> _Work item_: Copy out the full data exactly as given; pictures should not be included.

> _Provided data_:
↓↓↓

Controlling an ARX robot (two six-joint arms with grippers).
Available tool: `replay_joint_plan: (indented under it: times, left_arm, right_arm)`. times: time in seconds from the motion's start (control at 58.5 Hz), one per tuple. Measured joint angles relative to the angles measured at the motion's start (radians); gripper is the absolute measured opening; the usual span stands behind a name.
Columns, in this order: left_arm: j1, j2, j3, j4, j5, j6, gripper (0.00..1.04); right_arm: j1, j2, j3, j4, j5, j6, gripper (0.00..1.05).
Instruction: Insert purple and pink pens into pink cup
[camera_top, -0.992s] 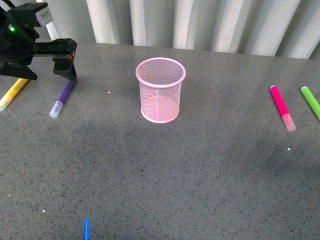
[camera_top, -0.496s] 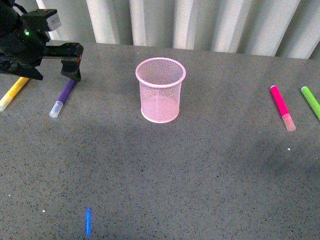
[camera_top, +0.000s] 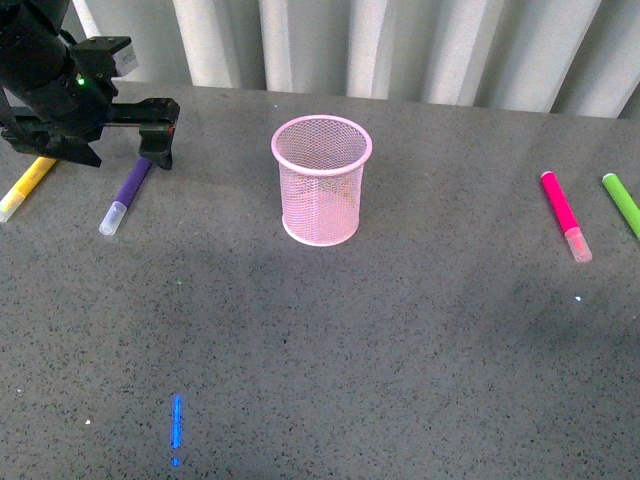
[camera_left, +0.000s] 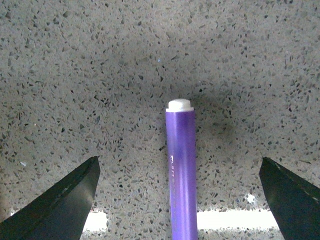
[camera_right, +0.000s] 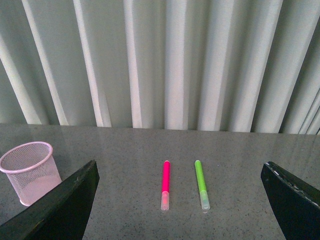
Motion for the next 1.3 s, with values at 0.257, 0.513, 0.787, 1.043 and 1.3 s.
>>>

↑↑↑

> _Solution to the problem_:
Controlling an ARX robot (two six-joint arms with grippers).
Available tool: `replay_joint_plan: (indented under it: times, left_arm, right_arm)`. times: time in seconds from the motion's start (control at 58.5 Hz), one per tuple. Measured joint angles relative to the angles measured at the motion's start (radians); gripper is the absolute measured opening; the usual span stands behind a name.
Columns, in this order: left_arm: j1, j2, j3, j4, j5, j6, gripper (0.00..1.04); right_arm: j1, j2, j3, j4, j5, j6, gripper (0.00..1.05).
Instruction: Insert purple and pink pens into pink cup
[camera_top, -0.992s] 
[camera_top, -0.496s] 
[camera_top, +0.000s] 
[camera_left, +0.000s] 
[camera_right, +0.000s] 
Motion for the next 1.3 s, with values at 0.257, 0.513, 0.787, 1.043 and 1.3 s.
>>>

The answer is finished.